The US market had rates that were available for a short period and then would go up. We don't have that here in Canada.
If rates go up on renewal, the consumer could look to lengthen their amortization if the increase is too high. As they will have paid down their mortgage during this period as well. So, lower balance = lower payment.
Your accusations have no substance. It is al "what if's".
And, I am saying you can't listen to everything your friend says. But, what lending space do they work in? You mentioned they were working on the MBS's?
rCheung00 wrote: @honestguy86 - no one said a bunch of junk being sold. I am reporting that the banks are now packaging up mortgages and selling some of them off as MBS. And the ones they are selling are 2013-2016 mortgages.
I am just curious why that is the case.
If a 2013 mortgage was say 2% and they refinance in 2018 and it is 4% then that is a 100% increase on mortgage payments - that can hurt a lot of people who likely can't afford that but I guess we will find out in 2018 how these people react. Maybe they can handle the increases.
You said "There are no teaser rates about to blow up in these bonds." - well what is a 100% increase then?
You said "Because your friend answers phones at these places" - not sure what you mean by that. I have friends working exactly in the lending space at these banks and investment banking divisions who are working on these products.
Again, whether the market crashes or goes up - we will find out in the next 12-24 months to see what happens. The real estate market is not like the stock market (which tends to be more transarpent and faster acting).
Honestguy86 wrote: Well for one, the underwriting practices and standards is much stricter in Canada than it was in the USA. Esepcially after 2008. Many Canadian lenders further tightened their lendeing criteria. You may be familiar with B20 & B21 Guidlines? Also, the government made even more changes in October 2016. Introducing a few rules to limit what Canadians could borrow.

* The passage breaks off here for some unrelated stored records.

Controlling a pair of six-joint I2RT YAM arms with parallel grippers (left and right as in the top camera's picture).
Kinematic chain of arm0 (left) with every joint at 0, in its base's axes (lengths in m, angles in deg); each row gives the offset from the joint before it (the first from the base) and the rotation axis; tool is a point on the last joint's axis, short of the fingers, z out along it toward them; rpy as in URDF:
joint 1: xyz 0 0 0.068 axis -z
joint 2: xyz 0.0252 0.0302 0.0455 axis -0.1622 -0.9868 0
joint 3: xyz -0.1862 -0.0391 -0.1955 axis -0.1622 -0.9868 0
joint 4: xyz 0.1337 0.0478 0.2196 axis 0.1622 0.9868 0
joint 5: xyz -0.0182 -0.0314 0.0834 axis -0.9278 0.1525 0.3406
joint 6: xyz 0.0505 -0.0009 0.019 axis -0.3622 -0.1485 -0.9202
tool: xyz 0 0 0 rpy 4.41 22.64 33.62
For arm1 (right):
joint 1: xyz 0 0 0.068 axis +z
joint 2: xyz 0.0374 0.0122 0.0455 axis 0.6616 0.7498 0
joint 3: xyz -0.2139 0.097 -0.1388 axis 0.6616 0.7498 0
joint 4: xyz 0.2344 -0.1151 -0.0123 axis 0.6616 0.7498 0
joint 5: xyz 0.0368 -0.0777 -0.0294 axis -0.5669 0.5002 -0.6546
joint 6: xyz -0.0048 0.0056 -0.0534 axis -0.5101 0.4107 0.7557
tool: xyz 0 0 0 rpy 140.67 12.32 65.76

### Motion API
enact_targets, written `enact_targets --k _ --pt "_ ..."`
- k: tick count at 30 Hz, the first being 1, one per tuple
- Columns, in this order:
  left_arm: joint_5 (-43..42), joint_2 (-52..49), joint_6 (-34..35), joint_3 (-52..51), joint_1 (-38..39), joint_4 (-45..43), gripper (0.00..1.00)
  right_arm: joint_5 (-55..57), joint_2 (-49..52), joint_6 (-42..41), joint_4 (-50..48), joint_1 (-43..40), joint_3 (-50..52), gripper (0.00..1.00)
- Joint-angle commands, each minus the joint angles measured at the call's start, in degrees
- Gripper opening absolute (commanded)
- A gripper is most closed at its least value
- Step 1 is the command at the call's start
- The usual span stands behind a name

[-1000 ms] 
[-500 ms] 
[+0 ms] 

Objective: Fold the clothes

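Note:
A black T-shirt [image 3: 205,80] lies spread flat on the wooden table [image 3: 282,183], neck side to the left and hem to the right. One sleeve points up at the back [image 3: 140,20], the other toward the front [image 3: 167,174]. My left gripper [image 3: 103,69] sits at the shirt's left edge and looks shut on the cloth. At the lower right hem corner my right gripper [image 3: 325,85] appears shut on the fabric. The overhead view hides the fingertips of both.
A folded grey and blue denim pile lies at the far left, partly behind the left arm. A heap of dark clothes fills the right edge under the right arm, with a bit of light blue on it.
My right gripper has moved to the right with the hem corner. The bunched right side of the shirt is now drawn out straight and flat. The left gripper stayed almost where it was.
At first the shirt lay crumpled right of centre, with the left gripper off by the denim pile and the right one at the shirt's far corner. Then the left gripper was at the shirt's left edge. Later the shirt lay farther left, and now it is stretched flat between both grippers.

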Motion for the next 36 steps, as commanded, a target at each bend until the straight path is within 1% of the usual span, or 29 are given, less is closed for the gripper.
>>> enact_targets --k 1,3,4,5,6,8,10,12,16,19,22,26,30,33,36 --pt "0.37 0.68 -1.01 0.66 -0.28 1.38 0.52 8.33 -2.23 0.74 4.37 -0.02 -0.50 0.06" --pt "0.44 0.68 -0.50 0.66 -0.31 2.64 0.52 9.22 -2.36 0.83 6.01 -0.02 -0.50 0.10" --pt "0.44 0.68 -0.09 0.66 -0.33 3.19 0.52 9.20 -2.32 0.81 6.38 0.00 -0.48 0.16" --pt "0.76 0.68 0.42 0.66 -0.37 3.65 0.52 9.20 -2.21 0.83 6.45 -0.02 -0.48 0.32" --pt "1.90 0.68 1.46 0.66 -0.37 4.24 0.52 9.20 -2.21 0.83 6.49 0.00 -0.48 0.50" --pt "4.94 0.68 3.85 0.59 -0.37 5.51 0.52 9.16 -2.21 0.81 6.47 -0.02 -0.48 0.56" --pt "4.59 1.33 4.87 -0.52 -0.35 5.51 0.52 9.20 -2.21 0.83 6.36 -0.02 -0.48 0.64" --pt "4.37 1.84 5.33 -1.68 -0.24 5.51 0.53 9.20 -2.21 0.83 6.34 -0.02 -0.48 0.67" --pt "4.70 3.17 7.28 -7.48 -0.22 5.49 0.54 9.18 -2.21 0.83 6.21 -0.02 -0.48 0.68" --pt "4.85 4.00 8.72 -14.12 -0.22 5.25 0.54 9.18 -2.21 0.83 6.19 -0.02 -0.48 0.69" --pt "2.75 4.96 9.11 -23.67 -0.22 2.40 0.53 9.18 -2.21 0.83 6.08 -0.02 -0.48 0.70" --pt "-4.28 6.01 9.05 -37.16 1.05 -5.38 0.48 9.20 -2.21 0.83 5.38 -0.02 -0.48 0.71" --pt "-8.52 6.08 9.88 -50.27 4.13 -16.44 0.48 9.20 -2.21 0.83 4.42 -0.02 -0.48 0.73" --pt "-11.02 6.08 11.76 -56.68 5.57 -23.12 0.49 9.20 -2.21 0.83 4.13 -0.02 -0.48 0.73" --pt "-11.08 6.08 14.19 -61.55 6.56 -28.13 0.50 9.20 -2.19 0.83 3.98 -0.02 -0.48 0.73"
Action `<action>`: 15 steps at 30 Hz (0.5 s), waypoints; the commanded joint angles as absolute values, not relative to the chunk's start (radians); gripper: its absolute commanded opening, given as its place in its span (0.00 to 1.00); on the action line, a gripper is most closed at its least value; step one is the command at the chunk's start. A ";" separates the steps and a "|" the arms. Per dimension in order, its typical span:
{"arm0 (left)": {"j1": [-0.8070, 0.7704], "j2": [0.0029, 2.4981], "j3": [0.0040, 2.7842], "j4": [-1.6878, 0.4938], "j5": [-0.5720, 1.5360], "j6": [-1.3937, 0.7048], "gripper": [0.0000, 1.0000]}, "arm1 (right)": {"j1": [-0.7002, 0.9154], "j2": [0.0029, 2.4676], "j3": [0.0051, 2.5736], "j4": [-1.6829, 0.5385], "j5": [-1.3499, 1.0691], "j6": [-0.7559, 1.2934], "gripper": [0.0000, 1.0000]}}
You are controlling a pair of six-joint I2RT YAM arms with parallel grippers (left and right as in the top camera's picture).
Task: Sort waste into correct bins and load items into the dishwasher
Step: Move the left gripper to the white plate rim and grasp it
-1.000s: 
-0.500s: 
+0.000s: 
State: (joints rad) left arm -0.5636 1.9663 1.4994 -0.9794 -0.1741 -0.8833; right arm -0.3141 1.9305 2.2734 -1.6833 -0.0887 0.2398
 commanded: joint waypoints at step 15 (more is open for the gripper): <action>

The US bond market and mortgage market was not regulated.
The only similarity is that their beind packaged and sold on the open market.
There are no teaser rates about to blow up in these bonds.
So, tell me why you think it is a bunch of junk sold on the market to unssuspected buyers? Because your friend answers phones at these places?
This could be an excllent strategy to help finance future mortgages and help keep rates competitive. Which, will only benefit the end consumer.
But, sure make loose accusations about these being fraudlent. Ignornace at its best.
rCheung00 wrote: @honestguy86 - what do you mean "lol.....you don't know what you're talking about......"
-elaborate on that because yes BMO did sell these MBS and yes other banks are working on packaging them up. First, this is in the public realm and reported if you look. Second, I have friends at some of these banks in this specific sector who are working on it.
Honestguy86 wrote: lol....you don't know what you're talking about......
Tater78 wrote: Did BMO actually sell any mortgages? The idea was floated, but as far as I know, they never did it. Happy to be proved wrong.
rCheung00 wrote: More MBS Are Being Created to get off the banks BS Just like BMO did recently
shows you something is up
publically they say "everything is okay" but behind the scenes they try to secretly offload some of their mortgages and get them AAA rated - seems almost identical to the US and Countrywide collapsed (like HCG?)